#### SOURCE DATA ####

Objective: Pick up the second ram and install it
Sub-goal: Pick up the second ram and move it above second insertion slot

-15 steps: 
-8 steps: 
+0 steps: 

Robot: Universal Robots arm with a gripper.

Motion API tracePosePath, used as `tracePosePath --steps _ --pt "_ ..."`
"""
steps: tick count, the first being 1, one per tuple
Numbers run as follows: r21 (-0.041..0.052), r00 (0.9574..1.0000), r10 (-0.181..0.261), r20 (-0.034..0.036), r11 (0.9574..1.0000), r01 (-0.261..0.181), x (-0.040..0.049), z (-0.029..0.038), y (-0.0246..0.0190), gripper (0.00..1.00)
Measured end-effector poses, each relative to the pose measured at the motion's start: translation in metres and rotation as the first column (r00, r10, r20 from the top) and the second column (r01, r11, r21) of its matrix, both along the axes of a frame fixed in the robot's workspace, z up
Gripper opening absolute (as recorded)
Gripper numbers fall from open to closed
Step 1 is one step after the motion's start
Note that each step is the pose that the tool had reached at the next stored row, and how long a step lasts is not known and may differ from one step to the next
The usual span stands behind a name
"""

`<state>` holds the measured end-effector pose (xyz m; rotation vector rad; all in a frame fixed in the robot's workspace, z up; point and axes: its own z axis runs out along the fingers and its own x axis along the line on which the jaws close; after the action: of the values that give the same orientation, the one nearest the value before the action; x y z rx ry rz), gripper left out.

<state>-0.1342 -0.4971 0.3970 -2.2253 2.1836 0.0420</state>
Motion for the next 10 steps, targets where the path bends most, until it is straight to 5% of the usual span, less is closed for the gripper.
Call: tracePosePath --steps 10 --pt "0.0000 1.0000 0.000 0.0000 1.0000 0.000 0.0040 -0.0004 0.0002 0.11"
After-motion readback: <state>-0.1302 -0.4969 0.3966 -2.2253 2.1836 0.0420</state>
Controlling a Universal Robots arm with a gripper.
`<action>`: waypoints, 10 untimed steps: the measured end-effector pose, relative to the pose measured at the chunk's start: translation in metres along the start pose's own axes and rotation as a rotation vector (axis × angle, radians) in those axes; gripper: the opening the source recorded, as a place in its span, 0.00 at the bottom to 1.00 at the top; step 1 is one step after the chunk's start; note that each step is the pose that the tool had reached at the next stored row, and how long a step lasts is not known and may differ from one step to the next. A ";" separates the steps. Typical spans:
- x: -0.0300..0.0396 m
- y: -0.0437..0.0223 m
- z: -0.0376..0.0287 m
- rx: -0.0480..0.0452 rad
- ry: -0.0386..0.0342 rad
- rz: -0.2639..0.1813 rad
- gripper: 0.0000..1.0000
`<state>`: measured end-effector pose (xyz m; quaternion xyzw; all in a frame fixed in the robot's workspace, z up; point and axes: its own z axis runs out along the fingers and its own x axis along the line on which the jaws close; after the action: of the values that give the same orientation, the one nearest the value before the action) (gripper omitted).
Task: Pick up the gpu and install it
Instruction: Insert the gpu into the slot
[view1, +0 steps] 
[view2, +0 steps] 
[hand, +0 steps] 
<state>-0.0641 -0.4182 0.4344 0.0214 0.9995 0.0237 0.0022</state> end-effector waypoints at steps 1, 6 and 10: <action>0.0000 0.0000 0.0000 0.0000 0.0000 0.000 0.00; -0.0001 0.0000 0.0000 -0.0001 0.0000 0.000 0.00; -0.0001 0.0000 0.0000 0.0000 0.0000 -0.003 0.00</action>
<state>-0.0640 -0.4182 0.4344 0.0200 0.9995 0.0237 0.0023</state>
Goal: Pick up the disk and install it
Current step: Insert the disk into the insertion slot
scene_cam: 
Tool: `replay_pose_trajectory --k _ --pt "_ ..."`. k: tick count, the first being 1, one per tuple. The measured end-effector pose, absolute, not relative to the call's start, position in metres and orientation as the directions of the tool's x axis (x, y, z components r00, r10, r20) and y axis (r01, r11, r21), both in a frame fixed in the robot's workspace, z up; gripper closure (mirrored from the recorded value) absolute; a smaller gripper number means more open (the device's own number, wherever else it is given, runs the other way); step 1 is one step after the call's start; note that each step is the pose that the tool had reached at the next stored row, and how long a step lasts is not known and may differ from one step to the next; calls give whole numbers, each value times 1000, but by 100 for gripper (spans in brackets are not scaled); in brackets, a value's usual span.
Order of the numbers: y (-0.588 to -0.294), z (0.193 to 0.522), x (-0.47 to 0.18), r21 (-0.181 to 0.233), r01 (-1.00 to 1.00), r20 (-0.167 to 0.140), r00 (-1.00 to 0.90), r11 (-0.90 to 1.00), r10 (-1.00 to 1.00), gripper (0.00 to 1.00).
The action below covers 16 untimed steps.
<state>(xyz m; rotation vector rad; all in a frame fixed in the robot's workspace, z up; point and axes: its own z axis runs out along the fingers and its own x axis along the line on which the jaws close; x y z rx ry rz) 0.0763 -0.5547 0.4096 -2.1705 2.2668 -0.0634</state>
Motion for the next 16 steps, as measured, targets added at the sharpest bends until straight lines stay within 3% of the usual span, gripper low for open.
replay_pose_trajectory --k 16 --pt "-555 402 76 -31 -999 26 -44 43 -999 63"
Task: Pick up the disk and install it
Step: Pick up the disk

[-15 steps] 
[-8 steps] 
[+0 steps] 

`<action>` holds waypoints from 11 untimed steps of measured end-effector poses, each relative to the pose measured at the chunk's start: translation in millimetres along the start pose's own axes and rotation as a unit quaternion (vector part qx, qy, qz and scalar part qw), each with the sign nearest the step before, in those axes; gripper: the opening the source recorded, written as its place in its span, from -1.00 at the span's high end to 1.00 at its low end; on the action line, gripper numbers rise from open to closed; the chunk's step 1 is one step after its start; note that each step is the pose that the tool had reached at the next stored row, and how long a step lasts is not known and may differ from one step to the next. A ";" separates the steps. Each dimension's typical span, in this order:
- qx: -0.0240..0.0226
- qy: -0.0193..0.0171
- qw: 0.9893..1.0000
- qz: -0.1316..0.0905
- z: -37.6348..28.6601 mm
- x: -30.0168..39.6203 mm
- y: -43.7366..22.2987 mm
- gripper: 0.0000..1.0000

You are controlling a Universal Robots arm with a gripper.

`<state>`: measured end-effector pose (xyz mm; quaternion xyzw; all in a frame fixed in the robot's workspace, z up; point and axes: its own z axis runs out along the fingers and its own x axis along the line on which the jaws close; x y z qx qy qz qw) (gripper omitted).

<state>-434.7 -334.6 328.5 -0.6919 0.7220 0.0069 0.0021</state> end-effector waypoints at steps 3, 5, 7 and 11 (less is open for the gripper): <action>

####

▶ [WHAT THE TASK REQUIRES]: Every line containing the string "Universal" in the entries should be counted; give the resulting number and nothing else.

▶ [YOUR SOLUTION]: 3